Registra per la Radio Tedesca, per la Rai e Sky Classica. Fra i suoi ultimi impegni l’esecuzione del Clavicembalo ben temperato di J. S. Bach, delle Sonate di Beethoven e del Quarto Concerto per pianoforte e orchestra op. 58 di Beethoven con la Filarmonica Arturo Toscanini diretta da Antoni Wit.

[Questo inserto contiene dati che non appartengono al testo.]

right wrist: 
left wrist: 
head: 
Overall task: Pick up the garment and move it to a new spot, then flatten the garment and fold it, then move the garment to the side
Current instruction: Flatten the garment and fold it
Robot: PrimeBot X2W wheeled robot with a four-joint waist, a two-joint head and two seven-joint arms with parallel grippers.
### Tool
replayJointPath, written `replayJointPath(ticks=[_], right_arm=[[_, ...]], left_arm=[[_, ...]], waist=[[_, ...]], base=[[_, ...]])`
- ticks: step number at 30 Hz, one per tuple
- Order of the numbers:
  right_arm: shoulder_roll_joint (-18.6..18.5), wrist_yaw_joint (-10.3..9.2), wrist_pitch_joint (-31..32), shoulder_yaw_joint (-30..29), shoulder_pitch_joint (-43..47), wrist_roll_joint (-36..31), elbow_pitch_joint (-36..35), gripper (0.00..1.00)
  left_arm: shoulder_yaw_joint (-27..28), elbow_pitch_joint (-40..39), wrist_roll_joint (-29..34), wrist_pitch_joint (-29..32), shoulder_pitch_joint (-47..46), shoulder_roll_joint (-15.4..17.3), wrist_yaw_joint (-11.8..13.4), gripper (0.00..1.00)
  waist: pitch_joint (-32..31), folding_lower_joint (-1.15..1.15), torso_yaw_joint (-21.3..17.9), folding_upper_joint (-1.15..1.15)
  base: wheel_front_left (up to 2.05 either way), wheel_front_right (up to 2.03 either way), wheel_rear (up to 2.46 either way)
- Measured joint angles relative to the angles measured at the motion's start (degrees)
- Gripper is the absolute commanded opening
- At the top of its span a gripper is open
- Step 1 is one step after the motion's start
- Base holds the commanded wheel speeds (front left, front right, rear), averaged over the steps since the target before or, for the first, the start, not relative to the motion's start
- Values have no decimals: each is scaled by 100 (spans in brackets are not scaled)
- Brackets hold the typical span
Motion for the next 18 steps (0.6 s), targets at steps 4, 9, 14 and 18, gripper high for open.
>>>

Maria Perrotta studia al Conservatorio di Cosenza, dov’è nata, con Antonella Barbarossa e si diploma con lode al Conservatorio di Milano con Edda Ponti. Ottiene il Diploma Superiore di Musica da Camera all’École Normale de Musique di Parigi, si perfeziona a Imola con Franco Scala e Boris Petrushansky e in Germania con Walter Blankenheim. Nel 2007 si diploma con lode presso l’Accademia di Santa Cecilia nella classe di Sergio Perticaroli. Arricchisce la sua formazione con Cristiano Burato. Attualmente vive a Parigi.

 

«Nelle Goldberg la signora Perrotta da cima a fondo ipnotizzava l’uditorio con una continua gragnuola di trilli e liquide sonorità rarefatte dove il clavicembalo era un’assenza presupposta, una dolorosa nostalgia; con sobri passaggi legati e uso assai discreto del pedale… L’allieva di Walter Blankenheim non è certo una bachiana di complemento. La sua ampia paletta dinamica ricrea l’equilibrio fra le due tastiere dell’originale cembalistico, alcuni ritornelli fioriscono di abbellimenti galanti, in altri prevale il caratteristico rigore della polifonia. Non mancano alla sua lettura né l’energia ritmica né il puro virtuosismo manuale, ma ciò che più avvince è la sua capacità di abbandonarsi all’incanto degl’intervalli dissonanti, come nelle variazioni 15, 21 e 27. Questi canoni dal sottile artificio armonico, musica assoluta e atemporale quant’altra mai, ritrovano sotto le dita di Maria Perrotta un sapore notturno nutrito di quella nobile malinconia che è quintessenza del barocco. (Amadeus);

 

«Nella sua esecuzione pianistica delle Variazioni Goldberg regna la luce» (Elle).

 

«La sua figuretta si trasfigura mentre suona, pur tuttavia in modo compostissimo. Il suo tocco è delicato, e dallo Steinway ella ricava un timbro bellissimo. Ciò è tanto più notevole giacché Beethoven, distaccatosi dal mondo, scrive le tre Sonate per uno strumento che non esisteva ancora, che proprio le sue opere hanno postulato. Nelle graduationes accordali, tanto in crescendo quanto in diminuendo, ella osserva un iter da manuale. In pochi punti di tutto il concerto ella affonda veramente il peso onde ottenere un pur rotondissimo fortissimo. I pppp, così vuole Beethoven, sono eterei. Nel giuoco di terzine nell`acuto, accompagnata all`acuto, della Sonata in Do minore, ella ottiene un esito cristallino. La perfezione dei trilli della Sonata in Mi maggiore e di quella in Do minore, idealmente estesi all`infinito e in fatto estesi quasi oltre ogni forza umana, è da non dirsi… La Perrotta è analitica ed espressiva, ma non perde mai, il senso dell`unità formale. I recitativi sono da lei resi un teatro metafisico. I passi di terze e doppie terze acquisiscono un timbro creato da Dio in istato di grazia. Le colorature scorrono come i fili di una ragnatela» (Corriere della Sera).